そんな印象を持っていたし、実際にそういう使い分けをしていた。
目に見えて動くことはないが、生きている植物はどちらにもなりうる対象であるから、これを例に使い分けを考えてみる。

「育苗」と「苗づくり」
同じことでも植物、生き物にフォーカスすると「育」。
食物、商品という価値にフォーカスすると「作」。

これに当てはまらない言葉がある。
「稲作」

米作りはわかる。日本人の主食、米を生産して価値を生み出している。しかし、「稲」というのは、「イネ科」という植物としての分類があるほど、植物、生物に寄っている。しかしながら「作」を使う。

実際、「作る」と「育てる」という行為にはどのような違いがあるのか。

「作る」というのは範囲の広い言葉で、自由度が高く、五感で感じられるもの全てに対して使われる。そして、「作り手」という言葉があるように、主体がこちら側にある上で、形成することといえる。

対して

「育てる」というのは、対象、つまり、あちら側に主体があるときに使われる。「育て手」という言葉がないように、「育てる」というのは主体的な行為とは言えないのかもしれない。

再び、植物で考えてみる。
まずは、種を選んで自分で蒔いたとき、それが芽を出しさえすれば、すぐに枯れてしまったとしても育てたと言う。しかし、発芽しなかった場合は言わない。

次に、自生している植物。これは育てるとは言わない。しかし、周りの余計な草を取った途端に育てると言う。

樹齢1000年の木の周りの草を取ったり、枝を払ったりしても「育てる」とも「作る」とも言わず、「守る」や「管理する」と言う。

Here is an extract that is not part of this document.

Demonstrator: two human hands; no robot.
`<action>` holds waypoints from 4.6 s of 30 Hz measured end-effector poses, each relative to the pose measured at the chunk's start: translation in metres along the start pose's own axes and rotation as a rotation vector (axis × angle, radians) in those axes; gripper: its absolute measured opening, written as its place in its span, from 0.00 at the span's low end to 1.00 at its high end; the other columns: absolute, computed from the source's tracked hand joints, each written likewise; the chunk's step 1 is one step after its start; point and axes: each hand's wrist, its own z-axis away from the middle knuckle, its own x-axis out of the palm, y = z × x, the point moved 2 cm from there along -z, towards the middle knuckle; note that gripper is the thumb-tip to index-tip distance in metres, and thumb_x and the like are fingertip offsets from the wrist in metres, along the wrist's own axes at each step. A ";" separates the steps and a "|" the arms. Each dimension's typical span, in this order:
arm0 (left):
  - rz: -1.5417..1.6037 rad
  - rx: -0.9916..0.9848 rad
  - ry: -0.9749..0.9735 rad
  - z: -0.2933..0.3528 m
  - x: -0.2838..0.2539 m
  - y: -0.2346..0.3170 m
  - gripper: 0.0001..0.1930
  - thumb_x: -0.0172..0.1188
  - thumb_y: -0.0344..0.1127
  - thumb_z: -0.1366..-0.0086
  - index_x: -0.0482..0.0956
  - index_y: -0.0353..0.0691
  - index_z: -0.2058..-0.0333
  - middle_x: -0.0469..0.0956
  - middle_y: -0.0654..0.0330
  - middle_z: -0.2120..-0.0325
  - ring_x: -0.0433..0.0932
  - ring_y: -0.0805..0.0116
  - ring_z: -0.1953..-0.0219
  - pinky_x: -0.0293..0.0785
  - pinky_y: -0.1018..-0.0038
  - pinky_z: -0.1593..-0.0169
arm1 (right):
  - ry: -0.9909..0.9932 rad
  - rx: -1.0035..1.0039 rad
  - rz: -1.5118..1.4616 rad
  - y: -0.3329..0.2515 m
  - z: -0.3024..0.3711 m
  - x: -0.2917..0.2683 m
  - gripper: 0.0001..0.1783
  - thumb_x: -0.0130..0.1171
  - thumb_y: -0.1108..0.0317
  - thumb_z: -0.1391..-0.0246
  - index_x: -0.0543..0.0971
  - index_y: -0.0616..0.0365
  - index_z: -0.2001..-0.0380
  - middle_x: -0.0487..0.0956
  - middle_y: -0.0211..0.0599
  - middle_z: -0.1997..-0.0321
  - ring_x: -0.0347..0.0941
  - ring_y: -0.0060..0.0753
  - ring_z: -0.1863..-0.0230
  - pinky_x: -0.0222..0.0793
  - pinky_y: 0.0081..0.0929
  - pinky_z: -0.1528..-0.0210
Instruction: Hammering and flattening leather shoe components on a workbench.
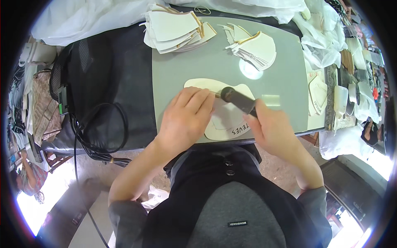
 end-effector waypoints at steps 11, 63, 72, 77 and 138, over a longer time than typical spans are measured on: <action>0.004 -0.145 0.056 -0.016 0.010 -0.003 0.08 0.68 0.23 0.52 0.79 0.37 0.72 0.75 0.59 0.72 0.73 0.56 0.68 0.71 0.64 0.65 | -0.007 0.017 0.049 0.004 0.001 0.006 0.16 0.54 0.62 0.36 0.67 0.67 0.65 0.72 0.45 0.86 0.73 0.53 0.82 0.64 0.44 0.79; -0.112 0.106 -0.127 0.007 -0.013 -0.001 0.12 0.65 0.28 0.44 0.76 0.33 0.61 0.80 0.51 0.59 0.78 0.54 0.54 0.77 0.62 0.51 | 0.081 -0.113 -0.122 -0.005 -0.032 -0.018 0.18 0.52 0.58 0.34 0.67 0.62 0.71 0.70 0.48 0.85 0.70 0.58 0.81 0.63 0.47 0.77; 0.176 0.002 -0.148 -0.027 -0.001 -0.023 0.09 0.65 0.26 0.46 0.76 0.35 0.66 0.73 0.55 0.72 0.74 0.53 0.67 0.72 0.63 0.64 | 0.083 0.028 -0.100 0.014 0.004 0.010 0.16 0.51 0.59 0.34 0.68 0.64 0.66 0.72 0.48 0.85 0.71 0.58 0.80 0.63 0.48 0.77; -0.034 -0.067 -0.156 -0.029 0.010 -0.012 0.06 0.62 0.26 0.43 0.72 0.36 0.71 0.71 0.56 0.73 0.73 0.53 0.68 0.70 0.61 0.65 | 0.090 0.045 -0.095 0.019 0.008 0.015 0.16 0.51 0.60 0.34 0.67 0.66 0.63 0.72 0.48 0.85 0.72 0.57 0.79 0.64 0.48 0.76; 0.071 0.190 -0.148 -0.016 -0.009 -0.035 0.15 0.65 0.21 0.49 0.82 0.37 0.60 0.78 0.59 0.63 0.76 0.58 0.59 0.75 0.65 0.56 | 0.058 0.074 -0.023 0.024 0.009 0.006 0.18 0.53 0.59 0.35 0.69 0.68 0.62 0.73 0.46 0.86 0.73 0.55 0.81 0.67 0.46 0.77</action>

みえてきたのは、対象に主体性があると認め、その主体性が成就するように、行動を起こしてはいるが、直接働きかけることはないのが「育てる」のようだ。
種を選んで、まいた瞬間からそれに対して直接働きかけることはない。

触れたり、整形したりすることは「育てる」ではなく「作る」のようだ。
切ったり、吊ったり、裂いたりする盆栽は「作る」と言うし、果物などの摘果は、選ばれた対象をよりよく育てるための行為と言える。

つまり、意図があるかないかに関わらず、対象に直接働きかけた時点で「育てる」ではなく「作る」に寄っていく。
反対に、周りの環境を整えながら、対象が育っていくのを待つ行為を「育てる」と言っている。そして、どちらの言葉も、対象が影響を与えうる存在のときに使う言葉である。

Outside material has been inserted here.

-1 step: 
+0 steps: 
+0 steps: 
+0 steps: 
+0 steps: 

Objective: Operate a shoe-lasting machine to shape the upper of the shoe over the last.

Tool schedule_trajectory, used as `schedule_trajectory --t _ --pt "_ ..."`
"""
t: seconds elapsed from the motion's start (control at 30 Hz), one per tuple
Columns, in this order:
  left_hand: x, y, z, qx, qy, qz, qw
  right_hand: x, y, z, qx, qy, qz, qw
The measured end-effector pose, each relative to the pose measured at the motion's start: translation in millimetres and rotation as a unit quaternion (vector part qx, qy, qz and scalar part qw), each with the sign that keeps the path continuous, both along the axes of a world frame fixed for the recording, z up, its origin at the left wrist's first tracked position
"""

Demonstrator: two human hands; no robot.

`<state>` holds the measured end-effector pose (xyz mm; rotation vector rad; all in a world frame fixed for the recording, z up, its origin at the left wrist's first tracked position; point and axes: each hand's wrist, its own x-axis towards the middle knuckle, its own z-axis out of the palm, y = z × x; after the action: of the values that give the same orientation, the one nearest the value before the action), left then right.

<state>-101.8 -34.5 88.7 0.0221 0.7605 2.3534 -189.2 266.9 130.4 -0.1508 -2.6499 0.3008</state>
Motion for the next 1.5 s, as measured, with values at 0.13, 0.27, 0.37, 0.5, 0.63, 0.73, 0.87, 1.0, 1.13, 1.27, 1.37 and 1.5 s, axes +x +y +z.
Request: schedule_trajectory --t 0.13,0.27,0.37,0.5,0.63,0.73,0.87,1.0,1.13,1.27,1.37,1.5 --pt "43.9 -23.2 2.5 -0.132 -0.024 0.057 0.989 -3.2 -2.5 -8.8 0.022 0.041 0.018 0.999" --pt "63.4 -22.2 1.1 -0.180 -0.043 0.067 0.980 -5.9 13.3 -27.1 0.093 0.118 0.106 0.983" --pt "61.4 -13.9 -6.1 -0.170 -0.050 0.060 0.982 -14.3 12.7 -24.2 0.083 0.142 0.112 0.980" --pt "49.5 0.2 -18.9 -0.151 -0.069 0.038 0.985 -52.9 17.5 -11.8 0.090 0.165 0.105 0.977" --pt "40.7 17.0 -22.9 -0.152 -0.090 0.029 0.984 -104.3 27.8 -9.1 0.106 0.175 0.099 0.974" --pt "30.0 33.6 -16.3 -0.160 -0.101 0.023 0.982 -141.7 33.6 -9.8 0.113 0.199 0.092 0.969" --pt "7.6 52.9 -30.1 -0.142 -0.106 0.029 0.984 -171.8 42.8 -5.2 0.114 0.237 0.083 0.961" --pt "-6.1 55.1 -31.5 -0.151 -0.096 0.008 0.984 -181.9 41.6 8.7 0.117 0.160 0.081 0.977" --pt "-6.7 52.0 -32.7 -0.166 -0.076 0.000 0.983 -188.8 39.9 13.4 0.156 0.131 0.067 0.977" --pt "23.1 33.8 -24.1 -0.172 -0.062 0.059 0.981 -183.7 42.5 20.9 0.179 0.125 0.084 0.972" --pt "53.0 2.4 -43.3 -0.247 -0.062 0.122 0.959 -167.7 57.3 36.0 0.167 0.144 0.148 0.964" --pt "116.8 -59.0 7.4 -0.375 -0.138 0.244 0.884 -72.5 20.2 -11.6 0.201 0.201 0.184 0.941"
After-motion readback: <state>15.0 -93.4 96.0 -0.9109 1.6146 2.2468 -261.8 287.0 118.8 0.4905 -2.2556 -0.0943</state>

子どもを育てると言っているが、それは本当に「育てる」だろうか。待つことを忘れて、主体を見誤り「教育」や「しつけ」と言う都合のいい言葉で、「作って」しまっていないだろうか。

「人づくり」なんてことを平気で言う人がいるが、そんなことができるのだろうか。「まちづくり」と言って限られた人が限られた空間で考えたことを実行しているが「人」や「まち」と「自身」の関係を考えて言葉を選んでみたらどうだろうか。
主体がどこにあると捉えていて、自分をどういう存在と捉えているのか。どう考え、どうしたいのかが透けて見えてきてしまう。

「作る」と「育てる」の違い、使い分けを考えていたら
どこに主体があるのかを見極め、対象にどうアプローチするべきか考えることになった。